Cities are the loci of resource consumption, economic activity, and innovation; they are where our looming sustainability problems were born and where those problems must be solved. Given our increasing ability to collect, transmit, store, and analyze data, we have the opportunity to go beyond today’s imperfect and often anecdotal understanding of cities to enable better operations, better planning, and better policy. To understand cities, we must analyze the data exhaust from its components – infrastructure, environment, and people – and how they interact over space and time. While there are already troves of open data about cities, their potential remains largely untapped due to unique challenges related to diversity, scale, and complexity of both urban data and computations required to obtain insights from these data.

 

I will give an overview of methods and tools we have developed for urban data exploration, including our work on the Sounds of New York City (SONYC) project, then present recent work on using large collections of city imagery to study pedestrian infrastructure with the goal of improving accessibility in cities. I will describe Urban Mosaic, a system for browsing large collections of city images; CitySurfaces, an active learning-based framework that leverages computer vision techniques for classifying sidewalk materials; and the NYU-VPR dataset, aimed at helping the development of assistive navigation for the visually impaired population.

 

Bio

Cláudio T. Silva is an Institute Professor at New York University jointly appointed in the Center for Data Science and the Tandon School of Engineering. He is also affiliated with the Center for Urban Science and Progress (which he helped co-found in 2012) and the Courant Institute of Mathematical Sciences. His research interests include visualization, visual analytics, machine learning, reproducibility and provenance, geometric computing, and computer graphics. He has put his work to practice in urban and sports-related applications. He received his BS in mathematics from the Universidade Federal do Ceará (Brazil) in 1990, and his MS and Ph.D. in computer science at the State University of New York at Stony Brook in 1996. Claudio has advised 20+ Ph.D., 10 MS students, and mentored 20+ post-doctoral associates.
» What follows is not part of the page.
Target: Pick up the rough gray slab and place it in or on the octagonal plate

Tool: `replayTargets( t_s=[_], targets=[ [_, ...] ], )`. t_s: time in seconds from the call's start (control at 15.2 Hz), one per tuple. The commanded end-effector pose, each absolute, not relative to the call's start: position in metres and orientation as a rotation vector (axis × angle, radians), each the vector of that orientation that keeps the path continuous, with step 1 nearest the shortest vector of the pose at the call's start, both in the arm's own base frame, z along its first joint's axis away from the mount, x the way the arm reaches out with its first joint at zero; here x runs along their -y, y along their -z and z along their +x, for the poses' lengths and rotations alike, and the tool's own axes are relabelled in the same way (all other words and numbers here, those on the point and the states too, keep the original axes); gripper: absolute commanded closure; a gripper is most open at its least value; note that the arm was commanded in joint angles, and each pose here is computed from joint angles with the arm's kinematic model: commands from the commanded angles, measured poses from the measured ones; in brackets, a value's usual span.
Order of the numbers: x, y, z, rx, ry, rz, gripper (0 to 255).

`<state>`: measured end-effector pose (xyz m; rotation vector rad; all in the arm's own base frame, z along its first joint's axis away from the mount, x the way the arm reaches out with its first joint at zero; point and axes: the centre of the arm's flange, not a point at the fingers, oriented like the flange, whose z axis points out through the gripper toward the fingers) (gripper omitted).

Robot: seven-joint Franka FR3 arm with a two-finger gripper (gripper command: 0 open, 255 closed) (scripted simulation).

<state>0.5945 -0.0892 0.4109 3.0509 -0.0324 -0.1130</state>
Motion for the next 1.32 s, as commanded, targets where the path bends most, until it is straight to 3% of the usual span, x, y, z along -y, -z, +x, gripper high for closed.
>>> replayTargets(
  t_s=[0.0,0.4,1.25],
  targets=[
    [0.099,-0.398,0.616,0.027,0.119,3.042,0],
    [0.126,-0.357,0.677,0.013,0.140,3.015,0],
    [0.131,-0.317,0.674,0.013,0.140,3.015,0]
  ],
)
He has over 300 publications, including 20 that have received best paper awards. According to Google Scholar, his h-index is 72 and his papers have received over 22,700 citations. Claudio was the elected Chair of the IEEE Technical Committee on Visualization and Computer Graphics (2015–18),

is a Fellow of the IEEE, and received the IEEE Visualization Technical Achievement Award.  He was the senior technology consultant (2012-17) for MLB Advanced Media’s Statcast player tracking system, which received a 2018 Technology & Engineering Emmy Award from the National Academy of Television Arts & Sciences (NATAS). His work has been covered by The New York Times, The Economist, ESPN, and other major news media.